→ **Record set**:
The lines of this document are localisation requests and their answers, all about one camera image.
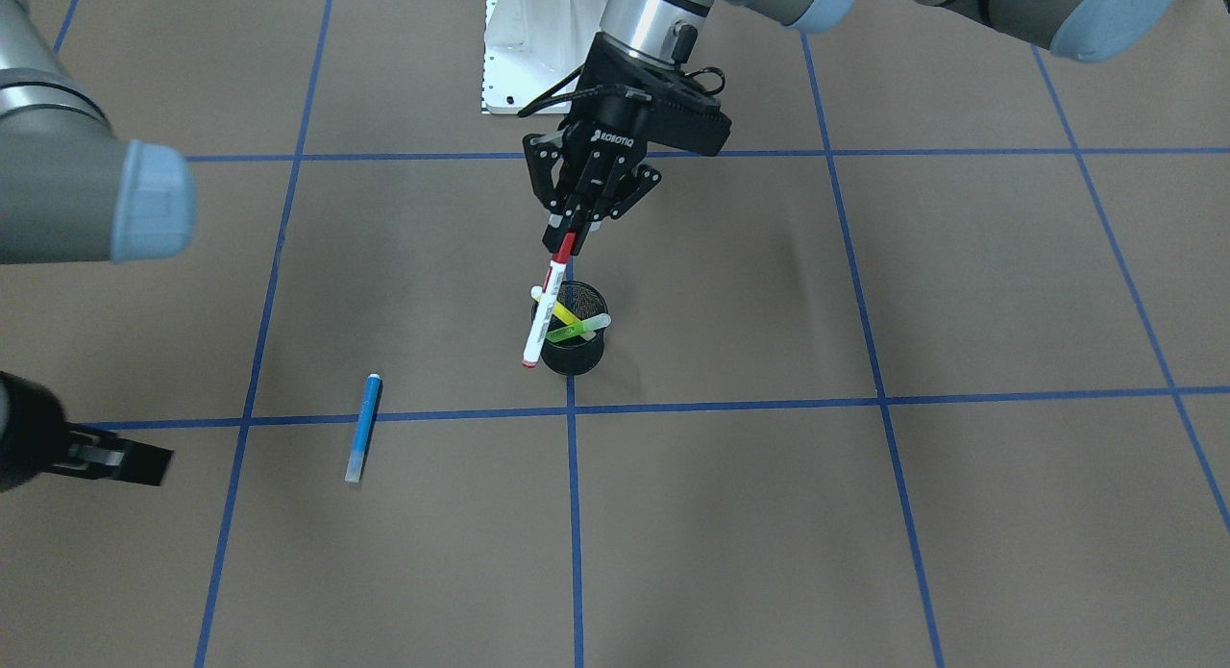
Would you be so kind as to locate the black mesh pen cup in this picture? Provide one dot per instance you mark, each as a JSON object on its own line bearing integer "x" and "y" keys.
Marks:
{"x": 580, "y": 353}

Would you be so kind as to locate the yellow highlighter pen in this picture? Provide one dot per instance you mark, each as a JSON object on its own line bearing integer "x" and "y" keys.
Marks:
{"x": 560, "y": 312}

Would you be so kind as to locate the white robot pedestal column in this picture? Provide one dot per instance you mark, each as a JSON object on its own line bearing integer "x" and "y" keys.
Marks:
{"x": 531, "y": 44}

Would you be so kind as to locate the green highlighter pen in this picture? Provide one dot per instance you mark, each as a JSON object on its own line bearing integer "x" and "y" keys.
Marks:
{"x": 588, "y": 328}

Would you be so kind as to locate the red white marker pen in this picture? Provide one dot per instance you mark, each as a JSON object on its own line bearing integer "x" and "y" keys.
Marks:
{"x": 544, "y": 311}

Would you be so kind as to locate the blue marker pen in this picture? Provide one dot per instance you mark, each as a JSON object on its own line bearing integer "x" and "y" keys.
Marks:
{"x": 362, "y": 437}

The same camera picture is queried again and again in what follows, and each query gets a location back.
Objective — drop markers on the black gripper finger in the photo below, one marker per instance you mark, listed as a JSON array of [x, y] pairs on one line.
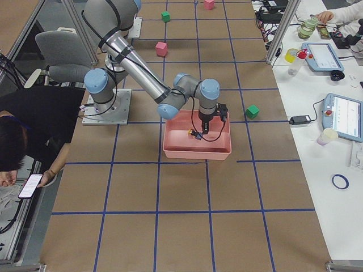
[[205, 127]]

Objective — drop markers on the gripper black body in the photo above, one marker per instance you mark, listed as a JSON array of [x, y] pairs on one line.
[[205, 120]]

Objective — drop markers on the yellow push button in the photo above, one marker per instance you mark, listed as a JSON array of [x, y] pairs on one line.
[[197, 135]]

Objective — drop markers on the pink plastic bin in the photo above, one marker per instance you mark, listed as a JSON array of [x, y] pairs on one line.
[[183, 138]]

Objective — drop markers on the green cube far corner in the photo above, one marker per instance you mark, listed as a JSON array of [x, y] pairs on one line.
[[252, 111]]

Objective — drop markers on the pink cube near centre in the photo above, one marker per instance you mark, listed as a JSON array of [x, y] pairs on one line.
[[161, 49]]

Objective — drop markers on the small black power brick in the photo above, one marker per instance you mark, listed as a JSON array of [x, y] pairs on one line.
[[300, 120]]

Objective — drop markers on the red cap squeeze bottle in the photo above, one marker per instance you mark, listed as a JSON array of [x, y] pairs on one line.
[[298, 62]]

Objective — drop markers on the yellow tape roll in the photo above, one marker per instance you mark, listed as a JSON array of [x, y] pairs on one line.
[[291, 55]]

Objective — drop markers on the green cube near base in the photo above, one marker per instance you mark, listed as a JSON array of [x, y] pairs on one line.
[[165, 16]]

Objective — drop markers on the pink cube near edge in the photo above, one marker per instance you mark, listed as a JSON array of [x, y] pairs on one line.
[[209, 4]]

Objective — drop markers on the paper cup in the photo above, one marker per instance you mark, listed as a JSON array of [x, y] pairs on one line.
[[328, 135]]

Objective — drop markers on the far teach pendant tablet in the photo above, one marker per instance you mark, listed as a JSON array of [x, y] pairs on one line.
[[324, 58]]

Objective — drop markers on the teach pendant tablet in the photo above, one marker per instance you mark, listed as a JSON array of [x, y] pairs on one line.
[[324, 58], [344, 115]]

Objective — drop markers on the black round lid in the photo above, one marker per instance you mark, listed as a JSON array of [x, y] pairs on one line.
[[336, 75]]

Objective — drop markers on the near teach pendant tablet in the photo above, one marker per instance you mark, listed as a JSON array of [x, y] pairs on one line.
[[344, 115]]

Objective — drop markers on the grey office chair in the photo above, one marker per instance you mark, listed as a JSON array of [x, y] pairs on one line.
[[66, 57]]

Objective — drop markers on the person in black shirt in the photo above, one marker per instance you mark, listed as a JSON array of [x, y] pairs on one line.
[[38, 122]]

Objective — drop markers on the smartphone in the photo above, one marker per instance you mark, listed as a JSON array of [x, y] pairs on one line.
[[30, 186]]

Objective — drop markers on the person in white sleeve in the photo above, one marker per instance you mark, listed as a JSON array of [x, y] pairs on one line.
[[341, 15]]

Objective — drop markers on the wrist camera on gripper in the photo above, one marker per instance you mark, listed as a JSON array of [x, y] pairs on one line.
[[222, 111]]

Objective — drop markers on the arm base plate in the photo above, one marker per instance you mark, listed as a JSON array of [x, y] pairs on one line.
[[112, 113], [135, 30]]

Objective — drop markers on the aluminium frame post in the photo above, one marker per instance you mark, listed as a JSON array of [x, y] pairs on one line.
[[282, 28]]

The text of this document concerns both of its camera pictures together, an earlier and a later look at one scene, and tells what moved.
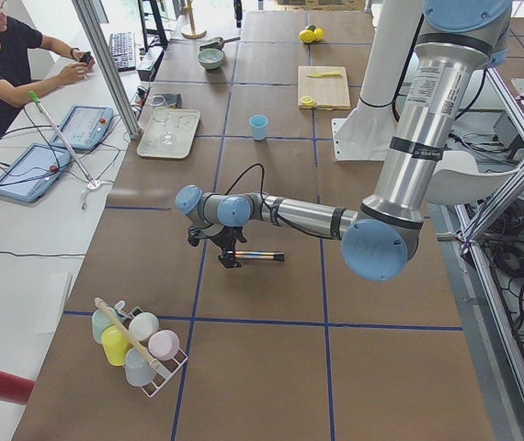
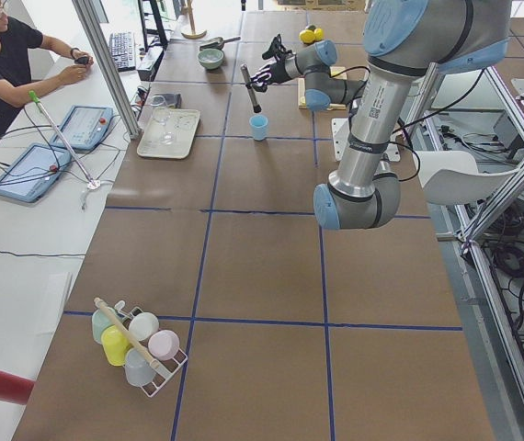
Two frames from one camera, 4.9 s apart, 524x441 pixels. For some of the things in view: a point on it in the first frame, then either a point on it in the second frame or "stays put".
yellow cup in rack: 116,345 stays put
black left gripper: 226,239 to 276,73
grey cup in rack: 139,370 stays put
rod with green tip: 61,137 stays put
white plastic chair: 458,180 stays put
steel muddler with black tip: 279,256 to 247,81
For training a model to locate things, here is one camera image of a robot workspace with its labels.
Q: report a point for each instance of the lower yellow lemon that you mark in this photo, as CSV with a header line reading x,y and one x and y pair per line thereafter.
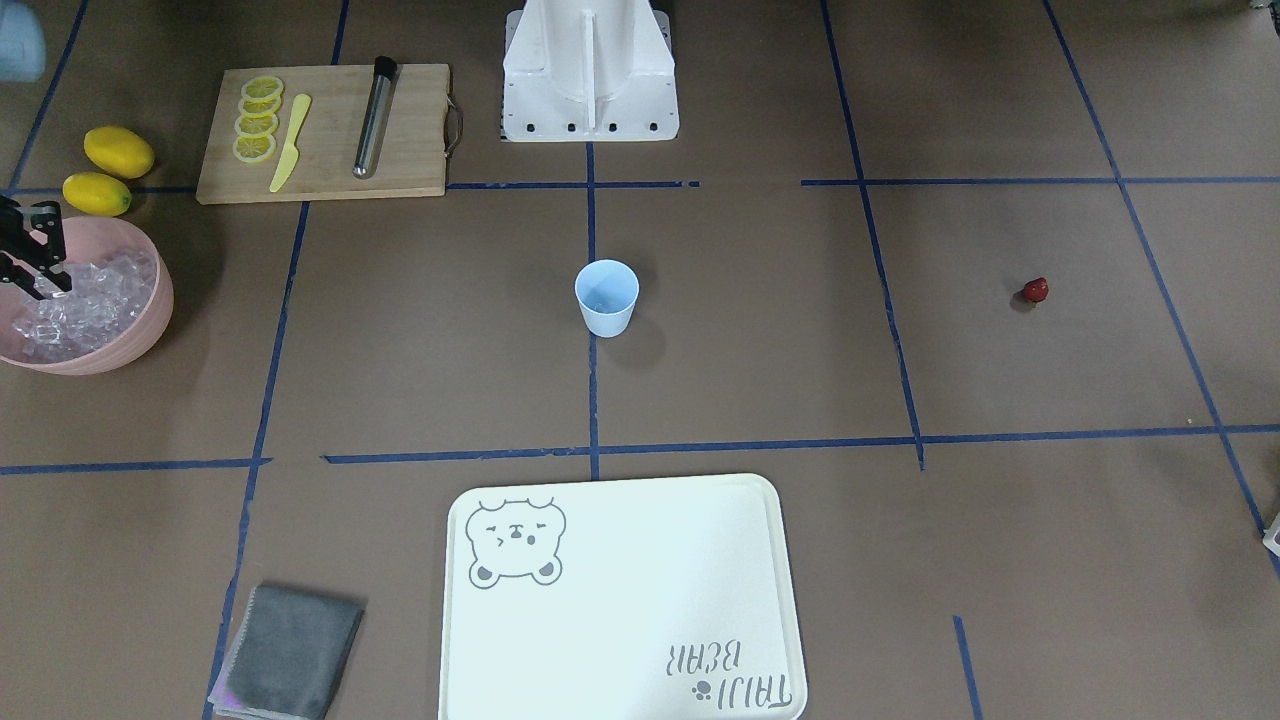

→ **Work task**: Only lines containing the word "image" should appear in the answer, and every such line from the records above must be there.

→ **Written response**:
The lines of this document are localisation requests and their answers, all about one camera image.
For training a model to locate things, here is one camera image of a robot workspace with its labels.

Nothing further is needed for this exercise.